En parallèle, l’article 40 ne suffit pas à régulariser les travailleurs sans-papiers. Le dispositif est à la fois flou et complexe : aucun critère de régularisation n’est clairement défini.

De nouvelles grèves du travail éclatent. Entre 2008 et 2009, ils sont des milliers de sans-papiers à faire la grève du travail et à revendiquer la régularisation de leur séjour.

En novembre 2012 paraît la circulaire Valls qui permet une régularisation du séjour sans opposabilité de l’emploi et sans référence à la liste des métiers en tension pour les non-ressortissants de l’UE.

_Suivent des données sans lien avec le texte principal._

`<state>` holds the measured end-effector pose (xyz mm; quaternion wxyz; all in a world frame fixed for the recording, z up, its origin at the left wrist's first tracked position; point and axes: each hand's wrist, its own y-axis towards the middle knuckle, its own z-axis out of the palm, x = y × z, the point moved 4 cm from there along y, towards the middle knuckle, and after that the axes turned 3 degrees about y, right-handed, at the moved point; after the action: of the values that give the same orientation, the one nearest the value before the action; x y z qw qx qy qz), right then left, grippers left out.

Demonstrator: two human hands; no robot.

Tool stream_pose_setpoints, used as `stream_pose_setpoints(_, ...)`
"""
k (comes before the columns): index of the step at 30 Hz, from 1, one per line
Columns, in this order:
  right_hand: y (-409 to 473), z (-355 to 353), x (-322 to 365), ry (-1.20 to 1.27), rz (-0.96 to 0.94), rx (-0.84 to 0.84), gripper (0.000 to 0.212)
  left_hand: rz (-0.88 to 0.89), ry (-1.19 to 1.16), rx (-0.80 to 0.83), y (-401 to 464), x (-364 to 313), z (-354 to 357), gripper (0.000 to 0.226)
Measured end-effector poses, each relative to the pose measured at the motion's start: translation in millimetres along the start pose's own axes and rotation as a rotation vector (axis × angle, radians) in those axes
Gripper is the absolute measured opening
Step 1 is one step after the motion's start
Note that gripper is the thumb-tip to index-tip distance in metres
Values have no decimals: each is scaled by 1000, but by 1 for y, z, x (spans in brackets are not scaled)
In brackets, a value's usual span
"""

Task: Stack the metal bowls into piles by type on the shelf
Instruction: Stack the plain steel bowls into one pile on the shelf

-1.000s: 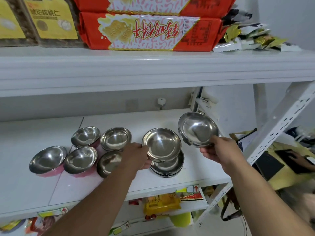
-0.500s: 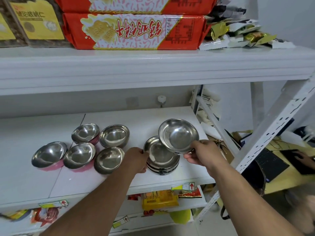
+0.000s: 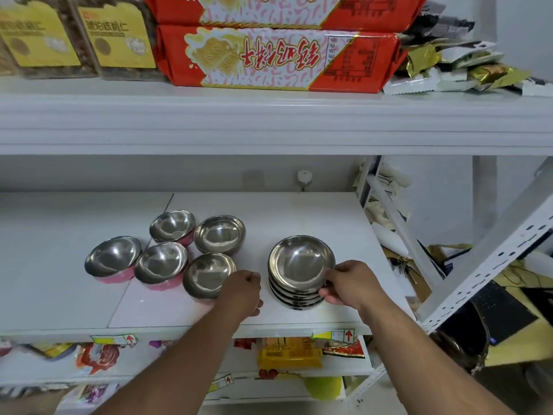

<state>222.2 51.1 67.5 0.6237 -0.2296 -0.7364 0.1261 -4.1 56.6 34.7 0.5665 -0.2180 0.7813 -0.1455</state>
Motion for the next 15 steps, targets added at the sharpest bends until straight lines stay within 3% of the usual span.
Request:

La reprise d’un discours récurrent sur l’étranger « indésirable »

Après 2015, dans un contexte post « crise migratoire » et post-attentat, le discours politique se durcit à l’encontre des étrangers, et notamment des travailleurs sans-papiers et réactive un discours de tri des étrangers.

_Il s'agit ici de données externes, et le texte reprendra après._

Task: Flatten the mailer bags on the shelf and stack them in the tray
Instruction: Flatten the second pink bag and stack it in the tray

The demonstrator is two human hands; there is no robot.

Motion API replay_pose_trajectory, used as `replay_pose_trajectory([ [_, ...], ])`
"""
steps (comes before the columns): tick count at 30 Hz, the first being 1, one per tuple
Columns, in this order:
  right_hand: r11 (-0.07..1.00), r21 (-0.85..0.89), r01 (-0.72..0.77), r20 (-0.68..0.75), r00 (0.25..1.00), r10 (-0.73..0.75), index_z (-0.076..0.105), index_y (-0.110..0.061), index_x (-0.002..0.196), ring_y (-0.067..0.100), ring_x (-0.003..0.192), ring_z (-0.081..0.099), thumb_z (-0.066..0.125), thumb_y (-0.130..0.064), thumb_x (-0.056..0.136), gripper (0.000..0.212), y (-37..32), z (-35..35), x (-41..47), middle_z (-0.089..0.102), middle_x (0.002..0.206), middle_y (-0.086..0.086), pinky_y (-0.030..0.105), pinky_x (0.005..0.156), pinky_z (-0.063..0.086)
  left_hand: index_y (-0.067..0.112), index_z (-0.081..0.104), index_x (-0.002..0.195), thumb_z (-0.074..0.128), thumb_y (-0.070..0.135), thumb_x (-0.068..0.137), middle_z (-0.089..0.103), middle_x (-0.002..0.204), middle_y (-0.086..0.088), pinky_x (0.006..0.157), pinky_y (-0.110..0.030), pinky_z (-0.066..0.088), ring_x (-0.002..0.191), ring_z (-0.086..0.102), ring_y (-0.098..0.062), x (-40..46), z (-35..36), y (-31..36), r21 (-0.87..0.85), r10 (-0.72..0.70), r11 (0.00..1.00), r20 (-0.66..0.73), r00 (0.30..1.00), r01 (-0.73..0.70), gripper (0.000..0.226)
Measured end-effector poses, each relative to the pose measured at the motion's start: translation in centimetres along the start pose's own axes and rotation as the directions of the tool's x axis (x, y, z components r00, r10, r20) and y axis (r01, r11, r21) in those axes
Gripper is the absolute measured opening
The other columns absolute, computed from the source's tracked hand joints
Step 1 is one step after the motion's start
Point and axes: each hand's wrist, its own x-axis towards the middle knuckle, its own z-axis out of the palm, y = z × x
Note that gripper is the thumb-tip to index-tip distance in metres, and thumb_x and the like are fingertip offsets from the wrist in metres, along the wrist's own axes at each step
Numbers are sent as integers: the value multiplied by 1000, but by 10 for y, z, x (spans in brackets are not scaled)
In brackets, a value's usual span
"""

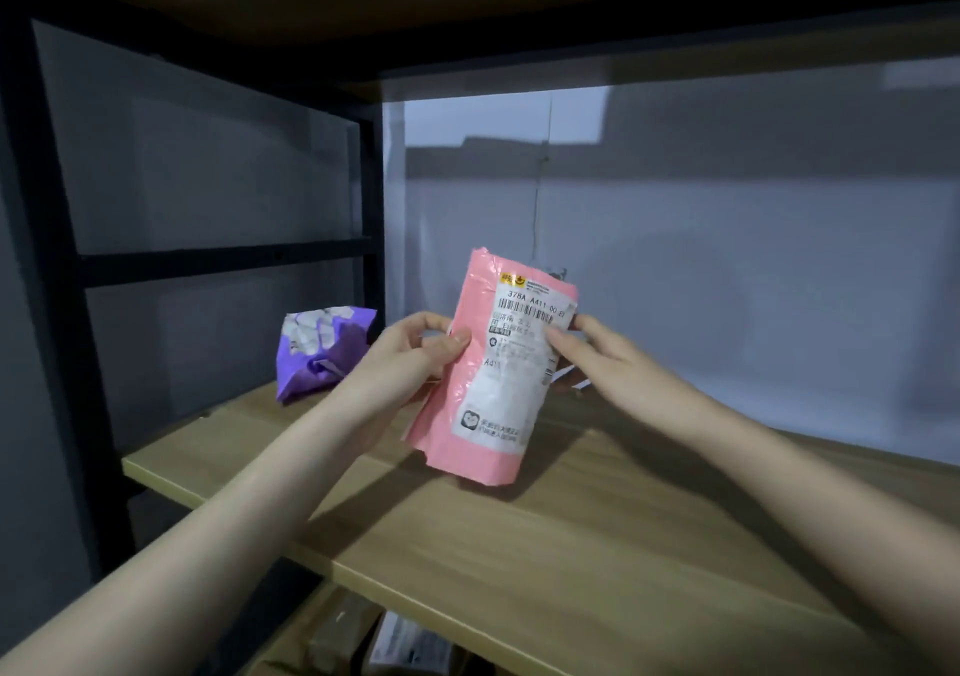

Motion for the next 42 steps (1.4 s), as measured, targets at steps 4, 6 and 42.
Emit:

En novembre 2018, lors d’une cérémonie au fort de Douaumont, le président Emmanuel Macron répond à un ancien combattant qui l’interpelle au sujet du renvoi des personnes sans-papiers :

« Ceux qui fuient leur pays, parce que c’est leur liberté [sic], il faut les protéger. Mais ceux qui viennent alors qu’ils peuvent vivre librement dans leur pays, il faut les raccompagner ».

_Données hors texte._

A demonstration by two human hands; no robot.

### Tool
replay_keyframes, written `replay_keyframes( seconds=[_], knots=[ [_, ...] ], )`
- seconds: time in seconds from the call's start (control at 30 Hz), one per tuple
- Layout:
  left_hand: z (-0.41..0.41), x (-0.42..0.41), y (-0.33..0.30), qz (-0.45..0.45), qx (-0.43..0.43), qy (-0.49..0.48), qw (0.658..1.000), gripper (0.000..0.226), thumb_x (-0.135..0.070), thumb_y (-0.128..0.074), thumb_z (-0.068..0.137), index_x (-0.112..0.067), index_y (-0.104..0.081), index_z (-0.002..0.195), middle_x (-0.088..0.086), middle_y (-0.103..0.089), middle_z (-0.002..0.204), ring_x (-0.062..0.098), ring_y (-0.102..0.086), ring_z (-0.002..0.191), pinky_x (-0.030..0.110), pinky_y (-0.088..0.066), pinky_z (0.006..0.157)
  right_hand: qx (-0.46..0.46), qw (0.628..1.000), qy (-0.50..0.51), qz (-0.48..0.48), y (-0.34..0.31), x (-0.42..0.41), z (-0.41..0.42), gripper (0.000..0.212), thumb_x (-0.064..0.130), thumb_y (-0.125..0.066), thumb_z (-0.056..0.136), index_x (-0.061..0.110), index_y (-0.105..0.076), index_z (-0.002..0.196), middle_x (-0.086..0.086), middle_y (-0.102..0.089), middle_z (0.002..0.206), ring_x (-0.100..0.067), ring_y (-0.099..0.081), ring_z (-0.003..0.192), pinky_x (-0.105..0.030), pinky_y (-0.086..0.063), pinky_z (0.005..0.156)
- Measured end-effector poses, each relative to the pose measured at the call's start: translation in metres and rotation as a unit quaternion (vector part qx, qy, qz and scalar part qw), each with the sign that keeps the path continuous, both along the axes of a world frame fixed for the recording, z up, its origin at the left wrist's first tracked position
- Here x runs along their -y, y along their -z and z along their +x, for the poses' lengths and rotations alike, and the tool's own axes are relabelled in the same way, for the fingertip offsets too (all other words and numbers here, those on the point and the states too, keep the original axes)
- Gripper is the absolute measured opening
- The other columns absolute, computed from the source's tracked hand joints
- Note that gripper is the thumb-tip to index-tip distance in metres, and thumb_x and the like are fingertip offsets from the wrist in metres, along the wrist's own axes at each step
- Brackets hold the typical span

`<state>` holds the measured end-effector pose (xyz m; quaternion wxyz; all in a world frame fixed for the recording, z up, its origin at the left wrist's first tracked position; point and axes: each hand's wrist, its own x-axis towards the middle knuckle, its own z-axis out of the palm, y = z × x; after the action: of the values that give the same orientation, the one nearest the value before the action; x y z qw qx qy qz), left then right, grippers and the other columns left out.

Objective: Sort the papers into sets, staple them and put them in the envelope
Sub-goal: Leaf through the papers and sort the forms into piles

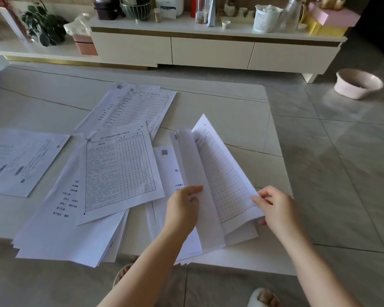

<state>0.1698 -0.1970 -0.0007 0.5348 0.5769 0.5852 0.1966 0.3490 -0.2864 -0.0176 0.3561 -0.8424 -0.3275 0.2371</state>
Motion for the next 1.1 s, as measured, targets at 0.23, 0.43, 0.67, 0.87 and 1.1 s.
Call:
replay_keyframes(
  seconds=[0.23,0.43,0.67,0.87,1.1],
  knots=[
    [-0.004,0.003,-0.013,0.097,-0.044,0.031,0.994,0.042,0.001,-0.04,0.092,-0.018,-0.065,0.12,0.011,-0.064,0.108,0.026,-0.062,0.082,0.019,-0.044,0.057,-0.073,0.979,0.149,0.119,-0.011,0.011,0.028,0.008,0.011,-0.056,0.093,0.011,-0.059,0.101,-0.006,-0.066,0.089,-0.016,-0.054,0.04,-0.024,-0.045,0.046],
    [0.012,0.024,-0.005,0.147,-0.087,0.084,0.982,0.034,-0.006,-0.042,0.096,-0.015,-0.066,0.118,-0.002,-0.053,0.101,0.01,-0.051,0.073,0.016,-0.04,0.068,-0.203,0.925,0.215,0.237,-0.024,0.022,0.026,0.008,0.006,-0.046,0.098,0.01,-0.052,0.101,0.0,-0.06,0.089,-0.012,-0.065,0.044,-0.02,-0.052,0.044],
    [0.044,0.046,0.01,0.099,-0.192,0.09,0.972,0.029,-0.046,-0.056,0.09,-0.022,-0.062,0.107,-0.005,-0.052,0.106,0.011,-0.049,0.082,0.025,-0.037,0.07,-0.268,0.884,0.226,0.308,-0.028,0.022,0.033,0.024,-0.002,-0.034,0.096,0.01,-0.051,0.084,-0.001,-0.062,0.083,-0.028,-0.071,0.07,-0.028,-0.055,0.05],
    [0.08,0.046,0.011,0.067,-0.243,0.061,0.966,0.045,-0.061,-0.063,0.075,-0.025,-0.057,0.1,-0.007,-0.047,0.103,0.016,-0.056,0.094,0.031,-0.046,0.079,-0.292,0.883,0.219,0.294,-0.021,0.023,0.044,0.024,-0.002,-0.032,0.095,0.007,-0.054,0.092,-0.01,-0.064,0.098,-0.022,-0.072,0.066,-0.029,-0.056,0.049],
    [0.109,0.038,0.015,0.143,-0.329,0.115,0.926,0.059,-0.061,-0.06,0.081,-0.013,-0.051,0.114,0.005,-0.048,0.117,0.024,-0.05,0.114,0.036,-0.045,0.089,-0.287,0.876,0.243,0.303,-0.016,0.028,0.057,0.023,0.001,-0.032,0.096,0.011,-0.053,0.093,-0.006,-0.064,0.097,-0.02,-0.072,0.065,-0.026,-0.055,0.049]
  ],
)
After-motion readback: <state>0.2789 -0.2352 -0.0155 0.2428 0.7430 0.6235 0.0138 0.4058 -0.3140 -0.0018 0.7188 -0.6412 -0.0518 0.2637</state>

Opposant dans son discours différents types de migration, Emmanuel Macron souligne qu’il y aurait donc des raisons plus légitimes que d’autres à migrer ; certaines pourraient être même frauduleuses. Il propose ainsi de distinguer les « vrais » réfugiés des autres.

Les personnes étrangères, et sans-papiers en particulier, sont ainsi stigmatisées, rendues au rang de populations indésirables. La loi Collomb du 10 septembre 2018 renforce cette appréhension notamment en facilitant la procédure d’expulsion pour les personnes déboutées du droit d’asile.

« On veut ceux qui bossent, pas ceux qui rapinent »

C’est cette fois-ci dans une nouvelle ligne d’opposition que Gérald Darmanin déclarait le 6 décembre 2022 : « On veut ceux qui bossent, pas ceux qui rapinent ».

Défendant la proposition d’un article de loi destiné à privilégier une immigration pour soulager les secteurs en tension, le ministre de l’Intérieur affirme qu’il s’agit d’une mesure pour mieux intégrer ceux qui travaillent. Pour autant, comme ses prédécesseurs, le ministre apparaît instrumentaliser l’immigration en reprenant à son compte un discours sur les « indésirables ».

Difficilement conciliables, les positions qui s’opposent autour de l’article 3 s’entrecroisent pourtant. D’un côté, le recours à une conception utilitariste justifierait une immigration mesurée, quand de l’autre, la réactivation de vieilles peurs et antiennes sur l’étranger légitimerait les faces les plus répressives du projet.